- [REQUIREMENT]: Among the lines below, tally those that contain "things" and respond with the total only.

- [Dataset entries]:
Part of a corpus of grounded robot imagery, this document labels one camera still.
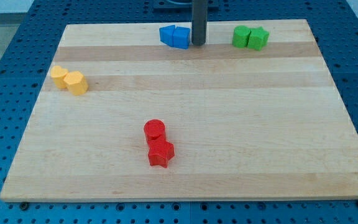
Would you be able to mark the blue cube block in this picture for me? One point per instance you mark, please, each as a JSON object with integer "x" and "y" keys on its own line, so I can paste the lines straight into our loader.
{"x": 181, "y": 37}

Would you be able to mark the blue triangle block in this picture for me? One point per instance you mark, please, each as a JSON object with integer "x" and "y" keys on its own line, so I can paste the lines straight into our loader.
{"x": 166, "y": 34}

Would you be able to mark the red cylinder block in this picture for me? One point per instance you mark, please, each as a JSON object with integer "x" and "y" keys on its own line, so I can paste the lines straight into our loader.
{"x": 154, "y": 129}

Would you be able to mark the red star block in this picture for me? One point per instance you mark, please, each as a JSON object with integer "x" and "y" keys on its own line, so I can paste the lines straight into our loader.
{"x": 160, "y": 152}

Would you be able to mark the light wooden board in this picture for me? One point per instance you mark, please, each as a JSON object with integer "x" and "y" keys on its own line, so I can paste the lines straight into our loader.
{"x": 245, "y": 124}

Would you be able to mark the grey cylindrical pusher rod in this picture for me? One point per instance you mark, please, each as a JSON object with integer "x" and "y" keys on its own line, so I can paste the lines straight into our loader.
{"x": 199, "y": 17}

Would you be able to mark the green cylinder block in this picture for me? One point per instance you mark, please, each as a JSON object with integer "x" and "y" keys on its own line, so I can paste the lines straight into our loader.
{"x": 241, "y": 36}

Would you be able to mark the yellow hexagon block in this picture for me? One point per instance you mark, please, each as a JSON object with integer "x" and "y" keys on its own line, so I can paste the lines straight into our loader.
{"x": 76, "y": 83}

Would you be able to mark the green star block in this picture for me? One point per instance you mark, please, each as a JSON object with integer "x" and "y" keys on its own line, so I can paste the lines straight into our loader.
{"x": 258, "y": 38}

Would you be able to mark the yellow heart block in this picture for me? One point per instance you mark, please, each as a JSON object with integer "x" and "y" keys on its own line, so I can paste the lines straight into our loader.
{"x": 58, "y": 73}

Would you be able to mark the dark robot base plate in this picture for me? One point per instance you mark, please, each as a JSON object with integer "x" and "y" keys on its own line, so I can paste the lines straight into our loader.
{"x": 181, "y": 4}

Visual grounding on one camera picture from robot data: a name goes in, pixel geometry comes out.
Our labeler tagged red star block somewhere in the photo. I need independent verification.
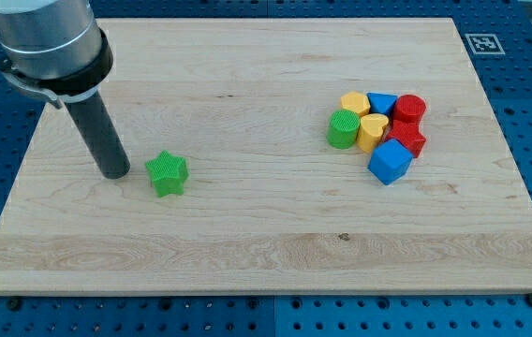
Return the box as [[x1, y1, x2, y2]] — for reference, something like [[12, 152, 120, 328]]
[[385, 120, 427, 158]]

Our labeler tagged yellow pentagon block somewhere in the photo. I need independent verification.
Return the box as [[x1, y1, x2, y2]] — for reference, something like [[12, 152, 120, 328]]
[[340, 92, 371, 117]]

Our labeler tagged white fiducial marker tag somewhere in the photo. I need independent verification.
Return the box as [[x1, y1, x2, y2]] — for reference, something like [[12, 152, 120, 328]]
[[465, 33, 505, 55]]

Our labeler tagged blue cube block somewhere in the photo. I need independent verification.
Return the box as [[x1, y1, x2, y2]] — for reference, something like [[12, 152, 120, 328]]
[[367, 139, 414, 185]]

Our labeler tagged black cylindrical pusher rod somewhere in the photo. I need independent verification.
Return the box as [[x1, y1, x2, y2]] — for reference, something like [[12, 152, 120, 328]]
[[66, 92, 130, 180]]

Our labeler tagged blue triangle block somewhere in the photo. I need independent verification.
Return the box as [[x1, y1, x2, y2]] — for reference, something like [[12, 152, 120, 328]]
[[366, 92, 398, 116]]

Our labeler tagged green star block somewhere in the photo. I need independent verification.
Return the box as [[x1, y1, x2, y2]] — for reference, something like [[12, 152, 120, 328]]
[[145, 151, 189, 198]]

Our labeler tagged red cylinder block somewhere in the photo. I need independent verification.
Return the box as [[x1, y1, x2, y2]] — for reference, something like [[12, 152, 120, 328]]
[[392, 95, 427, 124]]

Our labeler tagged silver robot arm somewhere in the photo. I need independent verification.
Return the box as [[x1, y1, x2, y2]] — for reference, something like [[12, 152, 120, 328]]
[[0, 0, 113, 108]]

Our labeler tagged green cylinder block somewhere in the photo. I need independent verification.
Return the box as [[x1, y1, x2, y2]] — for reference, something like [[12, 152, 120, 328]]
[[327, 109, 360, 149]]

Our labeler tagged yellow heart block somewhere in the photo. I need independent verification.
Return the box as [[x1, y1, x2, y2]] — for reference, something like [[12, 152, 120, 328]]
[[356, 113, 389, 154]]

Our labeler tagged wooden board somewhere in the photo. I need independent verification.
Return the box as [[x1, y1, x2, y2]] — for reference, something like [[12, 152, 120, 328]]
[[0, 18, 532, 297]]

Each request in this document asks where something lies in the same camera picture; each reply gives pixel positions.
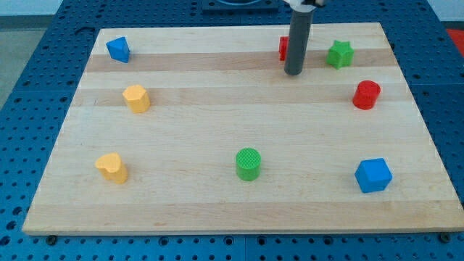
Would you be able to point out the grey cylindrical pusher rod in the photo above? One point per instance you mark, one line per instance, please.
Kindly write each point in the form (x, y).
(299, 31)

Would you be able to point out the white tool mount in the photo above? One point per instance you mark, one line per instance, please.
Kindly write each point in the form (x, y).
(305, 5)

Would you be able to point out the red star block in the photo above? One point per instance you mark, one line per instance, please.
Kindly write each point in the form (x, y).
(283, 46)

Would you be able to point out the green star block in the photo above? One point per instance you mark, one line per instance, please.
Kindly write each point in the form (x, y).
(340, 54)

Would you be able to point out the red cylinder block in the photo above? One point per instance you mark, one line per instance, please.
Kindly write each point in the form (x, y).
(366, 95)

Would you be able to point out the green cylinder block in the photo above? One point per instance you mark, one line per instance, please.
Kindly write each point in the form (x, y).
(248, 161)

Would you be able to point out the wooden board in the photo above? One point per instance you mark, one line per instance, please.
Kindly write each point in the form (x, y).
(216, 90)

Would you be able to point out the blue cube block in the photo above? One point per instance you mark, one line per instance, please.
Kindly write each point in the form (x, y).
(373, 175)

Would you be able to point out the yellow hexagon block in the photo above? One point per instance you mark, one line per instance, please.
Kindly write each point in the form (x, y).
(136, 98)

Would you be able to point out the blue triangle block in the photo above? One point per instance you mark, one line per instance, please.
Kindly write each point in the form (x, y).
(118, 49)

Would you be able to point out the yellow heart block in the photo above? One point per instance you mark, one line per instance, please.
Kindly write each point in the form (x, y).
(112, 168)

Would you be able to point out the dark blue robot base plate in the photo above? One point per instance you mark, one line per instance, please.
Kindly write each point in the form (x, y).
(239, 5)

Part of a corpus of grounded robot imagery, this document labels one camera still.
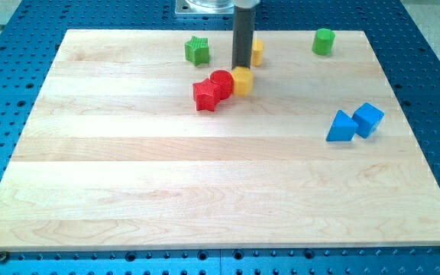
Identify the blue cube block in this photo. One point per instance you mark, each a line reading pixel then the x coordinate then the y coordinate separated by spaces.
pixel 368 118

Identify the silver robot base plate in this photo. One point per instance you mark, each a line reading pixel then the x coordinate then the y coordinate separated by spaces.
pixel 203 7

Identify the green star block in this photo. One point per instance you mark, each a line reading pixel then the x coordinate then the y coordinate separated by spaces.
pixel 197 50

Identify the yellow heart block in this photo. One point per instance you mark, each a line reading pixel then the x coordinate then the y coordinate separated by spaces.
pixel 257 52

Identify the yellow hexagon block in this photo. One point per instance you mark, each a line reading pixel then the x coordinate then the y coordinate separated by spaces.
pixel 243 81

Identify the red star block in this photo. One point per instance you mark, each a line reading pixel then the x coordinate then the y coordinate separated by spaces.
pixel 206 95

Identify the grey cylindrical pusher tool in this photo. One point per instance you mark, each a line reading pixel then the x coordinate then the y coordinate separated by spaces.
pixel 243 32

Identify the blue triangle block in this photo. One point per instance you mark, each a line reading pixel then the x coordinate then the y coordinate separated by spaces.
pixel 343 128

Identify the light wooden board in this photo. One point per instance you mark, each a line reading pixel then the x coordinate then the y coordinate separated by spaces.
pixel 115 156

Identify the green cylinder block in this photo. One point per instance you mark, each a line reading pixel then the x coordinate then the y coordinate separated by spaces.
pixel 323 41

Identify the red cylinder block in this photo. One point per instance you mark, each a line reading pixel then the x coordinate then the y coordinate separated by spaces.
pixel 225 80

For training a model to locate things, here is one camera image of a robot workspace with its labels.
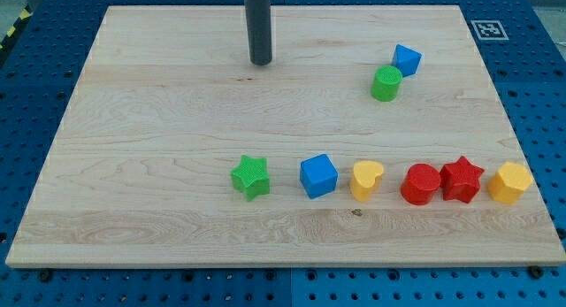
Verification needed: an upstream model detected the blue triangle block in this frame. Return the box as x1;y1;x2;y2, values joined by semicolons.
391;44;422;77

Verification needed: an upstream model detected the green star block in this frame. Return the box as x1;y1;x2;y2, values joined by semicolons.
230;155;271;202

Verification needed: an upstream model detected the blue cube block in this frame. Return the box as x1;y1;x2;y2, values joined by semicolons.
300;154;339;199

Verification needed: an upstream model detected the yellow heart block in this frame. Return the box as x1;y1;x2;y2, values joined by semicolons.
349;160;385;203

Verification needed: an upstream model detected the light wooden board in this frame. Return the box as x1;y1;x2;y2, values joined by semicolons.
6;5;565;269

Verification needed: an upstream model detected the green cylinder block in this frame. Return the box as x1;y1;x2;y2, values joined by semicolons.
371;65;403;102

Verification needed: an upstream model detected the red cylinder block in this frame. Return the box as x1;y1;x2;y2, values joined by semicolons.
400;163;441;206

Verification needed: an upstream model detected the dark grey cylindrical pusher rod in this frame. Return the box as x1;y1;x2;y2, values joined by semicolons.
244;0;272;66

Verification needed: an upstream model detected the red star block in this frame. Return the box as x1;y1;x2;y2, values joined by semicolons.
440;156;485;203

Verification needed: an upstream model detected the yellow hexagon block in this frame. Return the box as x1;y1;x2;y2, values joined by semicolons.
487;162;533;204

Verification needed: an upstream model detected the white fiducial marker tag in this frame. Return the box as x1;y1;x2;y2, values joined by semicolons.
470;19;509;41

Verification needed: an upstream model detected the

---

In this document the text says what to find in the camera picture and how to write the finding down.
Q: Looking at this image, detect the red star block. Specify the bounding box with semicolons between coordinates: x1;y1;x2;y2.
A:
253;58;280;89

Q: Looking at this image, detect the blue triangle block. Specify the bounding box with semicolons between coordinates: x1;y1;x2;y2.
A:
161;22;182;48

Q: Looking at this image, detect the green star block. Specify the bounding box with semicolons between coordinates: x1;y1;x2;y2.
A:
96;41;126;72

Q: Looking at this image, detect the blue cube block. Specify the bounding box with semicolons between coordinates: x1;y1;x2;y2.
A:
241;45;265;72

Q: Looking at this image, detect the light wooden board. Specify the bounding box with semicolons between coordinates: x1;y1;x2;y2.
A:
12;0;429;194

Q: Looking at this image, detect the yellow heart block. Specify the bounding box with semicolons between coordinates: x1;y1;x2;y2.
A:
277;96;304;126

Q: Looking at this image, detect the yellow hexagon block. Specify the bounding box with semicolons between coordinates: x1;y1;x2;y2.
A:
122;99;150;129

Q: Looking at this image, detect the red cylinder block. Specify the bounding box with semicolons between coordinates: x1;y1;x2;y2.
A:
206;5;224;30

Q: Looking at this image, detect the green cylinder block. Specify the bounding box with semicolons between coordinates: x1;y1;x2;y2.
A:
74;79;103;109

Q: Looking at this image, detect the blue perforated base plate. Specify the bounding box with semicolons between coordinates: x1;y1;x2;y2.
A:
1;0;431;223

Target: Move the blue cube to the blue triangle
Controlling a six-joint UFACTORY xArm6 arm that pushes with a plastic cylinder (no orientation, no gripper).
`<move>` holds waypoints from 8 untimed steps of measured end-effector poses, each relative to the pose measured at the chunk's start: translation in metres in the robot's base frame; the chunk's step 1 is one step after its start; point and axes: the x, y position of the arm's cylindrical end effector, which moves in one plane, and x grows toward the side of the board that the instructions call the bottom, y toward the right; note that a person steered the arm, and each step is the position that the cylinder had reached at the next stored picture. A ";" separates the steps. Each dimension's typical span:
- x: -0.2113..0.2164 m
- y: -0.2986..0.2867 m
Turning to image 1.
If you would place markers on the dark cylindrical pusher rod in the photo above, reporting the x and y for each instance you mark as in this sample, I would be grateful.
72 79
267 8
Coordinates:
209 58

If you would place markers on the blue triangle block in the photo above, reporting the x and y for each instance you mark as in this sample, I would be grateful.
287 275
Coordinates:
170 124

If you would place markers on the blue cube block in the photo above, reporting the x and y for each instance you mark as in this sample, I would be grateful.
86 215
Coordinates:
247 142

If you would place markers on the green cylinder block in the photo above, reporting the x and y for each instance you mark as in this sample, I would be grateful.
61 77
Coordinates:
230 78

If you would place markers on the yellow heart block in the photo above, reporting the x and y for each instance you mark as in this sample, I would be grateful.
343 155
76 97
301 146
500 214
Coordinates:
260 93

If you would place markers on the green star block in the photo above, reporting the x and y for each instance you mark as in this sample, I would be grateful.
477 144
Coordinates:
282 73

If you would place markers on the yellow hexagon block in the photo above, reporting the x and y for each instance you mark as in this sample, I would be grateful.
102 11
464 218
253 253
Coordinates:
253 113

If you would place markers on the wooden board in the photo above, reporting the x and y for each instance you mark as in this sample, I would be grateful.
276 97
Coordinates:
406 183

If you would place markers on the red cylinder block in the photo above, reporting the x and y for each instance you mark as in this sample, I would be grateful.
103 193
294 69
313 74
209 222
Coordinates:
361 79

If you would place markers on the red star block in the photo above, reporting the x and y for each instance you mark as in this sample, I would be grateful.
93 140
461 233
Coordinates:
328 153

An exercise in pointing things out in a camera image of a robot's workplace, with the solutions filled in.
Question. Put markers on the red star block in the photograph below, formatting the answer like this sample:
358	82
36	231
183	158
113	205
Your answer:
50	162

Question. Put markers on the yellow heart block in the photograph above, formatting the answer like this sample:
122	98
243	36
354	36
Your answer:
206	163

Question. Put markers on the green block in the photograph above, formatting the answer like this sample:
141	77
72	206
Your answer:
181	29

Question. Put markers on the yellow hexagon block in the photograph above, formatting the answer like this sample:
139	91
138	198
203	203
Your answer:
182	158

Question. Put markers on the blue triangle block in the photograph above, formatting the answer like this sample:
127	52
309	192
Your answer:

- [RESPONSE TO THE TASK]: 2